Reducing Repeat Prescriptions (FP10s) Issued by South Hub Community Mental Health Team: A Quality Improvement Pilot
Aashiana Thiyam, Nurul YahyaAims:
Repeat FP10 prescribing from secondary care increases administrative burden, risks medication gaps for patients, and may delay timely access to treatment. The South Hub (Yewcroft) team initiated a QI project to streamline repeat prescribing processes and increase timely initiation of Enhanced Shared Care Agreements (ESCAs) so that stable patients could be managed by primary care.
By 31 January 2025, we aimed to reduce the weekly frequency of repeat FP10 issues for patients under Yewcroft CMHT by 20%.
Methods:
A multidisciplinary project team used Plan–Do–Study–Act(PDSA) cycles to test multiple change ideas across four domains: (1) facilitate use of the electronic prescribing and medicines administration system (EPMA) for FP10 generation; (2) improve accuracy and accessibility of repeat-prescription tracking; (3) strengthen liaison with GPs through timely ESCA initiation and repatriation letters; and (4) introduce a duty doctor rota to improve prescribing responsiveness. Process measures included weekly counts of repeat FP10s, reception calls about FP10s, and weekly antipsychotic FP10s. Baseline data were collected over eight weeks (median 6 repeat FP10s/week).
Results:
Multiple interventions were implemented, including EPMA prompts, printer-use guidance, an edited shared spreadsheet for tracking, repatriation letter templates, and a duty rota. Data collection revealed intermittent peaks and troughs without a sustained shift in the primary outcome during the project period.
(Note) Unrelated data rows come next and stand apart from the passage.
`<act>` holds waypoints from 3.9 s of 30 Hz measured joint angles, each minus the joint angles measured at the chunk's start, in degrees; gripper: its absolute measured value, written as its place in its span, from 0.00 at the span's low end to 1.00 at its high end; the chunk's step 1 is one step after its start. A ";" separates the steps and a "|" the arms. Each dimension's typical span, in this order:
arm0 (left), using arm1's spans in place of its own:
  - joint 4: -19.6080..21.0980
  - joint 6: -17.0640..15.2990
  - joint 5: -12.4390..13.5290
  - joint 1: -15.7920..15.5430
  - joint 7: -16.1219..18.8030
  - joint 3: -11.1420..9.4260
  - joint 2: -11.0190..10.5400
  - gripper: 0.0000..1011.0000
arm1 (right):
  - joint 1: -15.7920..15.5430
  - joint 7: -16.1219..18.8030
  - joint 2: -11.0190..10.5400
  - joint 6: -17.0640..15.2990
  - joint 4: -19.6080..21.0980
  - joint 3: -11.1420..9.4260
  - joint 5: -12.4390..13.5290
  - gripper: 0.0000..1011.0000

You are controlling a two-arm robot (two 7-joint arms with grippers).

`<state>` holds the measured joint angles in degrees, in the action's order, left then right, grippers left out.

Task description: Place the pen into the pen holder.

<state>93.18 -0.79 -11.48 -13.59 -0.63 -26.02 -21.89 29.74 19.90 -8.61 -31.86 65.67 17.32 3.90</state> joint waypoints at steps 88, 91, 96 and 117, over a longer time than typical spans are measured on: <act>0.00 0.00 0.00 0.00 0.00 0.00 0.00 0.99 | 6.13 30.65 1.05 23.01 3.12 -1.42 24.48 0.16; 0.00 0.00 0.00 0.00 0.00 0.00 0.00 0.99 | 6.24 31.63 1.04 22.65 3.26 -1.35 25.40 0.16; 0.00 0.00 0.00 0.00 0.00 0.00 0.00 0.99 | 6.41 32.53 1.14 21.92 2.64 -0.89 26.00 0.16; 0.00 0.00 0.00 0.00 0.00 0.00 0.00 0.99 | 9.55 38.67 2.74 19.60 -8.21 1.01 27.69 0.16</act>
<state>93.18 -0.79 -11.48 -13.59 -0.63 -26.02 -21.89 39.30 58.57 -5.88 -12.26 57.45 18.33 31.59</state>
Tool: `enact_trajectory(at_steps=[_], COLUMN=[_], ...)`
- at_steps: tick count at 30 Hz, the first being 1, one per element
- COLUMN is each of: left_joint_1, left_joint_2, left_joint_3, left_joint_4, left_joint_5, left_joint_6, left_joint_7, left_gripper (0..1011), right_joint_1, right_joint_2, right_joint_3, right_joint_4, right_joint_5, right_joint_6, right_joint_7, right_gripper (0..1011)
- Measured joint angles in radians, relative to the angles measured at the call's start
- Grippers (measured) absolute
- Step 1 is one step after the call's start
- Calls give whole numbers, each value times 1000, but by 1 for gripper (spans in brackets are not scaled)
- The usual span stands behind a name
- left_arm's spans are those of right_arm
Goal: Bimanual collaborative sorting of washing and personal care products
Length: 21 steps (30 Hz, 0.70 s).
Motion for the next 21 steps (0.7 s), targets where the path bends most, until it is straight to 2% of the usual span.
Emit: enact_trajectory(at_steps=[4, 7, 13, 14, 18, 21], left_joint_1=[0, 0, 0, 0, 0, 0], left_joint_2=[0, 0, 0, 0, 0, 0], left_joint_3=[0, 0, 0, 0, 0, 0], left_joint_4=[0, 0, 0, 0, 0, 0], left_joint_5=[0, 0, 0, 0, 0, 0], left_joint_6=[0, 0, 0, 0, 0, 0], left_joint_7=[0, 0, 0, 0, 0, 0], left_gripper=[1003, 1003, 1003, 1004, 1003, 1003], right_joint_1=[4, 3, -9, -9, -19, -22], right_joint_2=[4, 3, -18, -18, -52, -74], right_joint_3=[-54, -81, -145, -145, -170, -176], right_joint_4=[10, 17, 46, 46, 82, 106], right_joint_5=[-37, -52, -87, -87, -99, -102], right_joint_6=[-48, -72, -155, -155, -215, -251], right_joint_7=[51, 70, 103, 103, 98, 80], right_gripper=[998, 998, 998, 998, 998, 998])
Operational challenges limited impact: variable staff access to systems, frequent staff rotation, printer failures, and constrained administrative capacity impeded consistent implementation and reliable data capture. Despite not meeting the 20% reduction target, the project improved local prescribing processes, increased awareness of ESCA pathways, and produced practical tools (templates, tracking spreadsheet) that the team judged beneficial.
Conclusion:
Rapid introduction of multiple changes in a resource-limited context made it difficult to demonstrate measurable improvement within the project timeframe. Future work should adopt a phased approach, secure protected data-collection capacity, prioritise system access for prescribers, and include ESCA-signed rates as an additional outcome. With these adjustments, the interventions piloted here have potential to reduce repeat FP10 burden and improve continuity of care.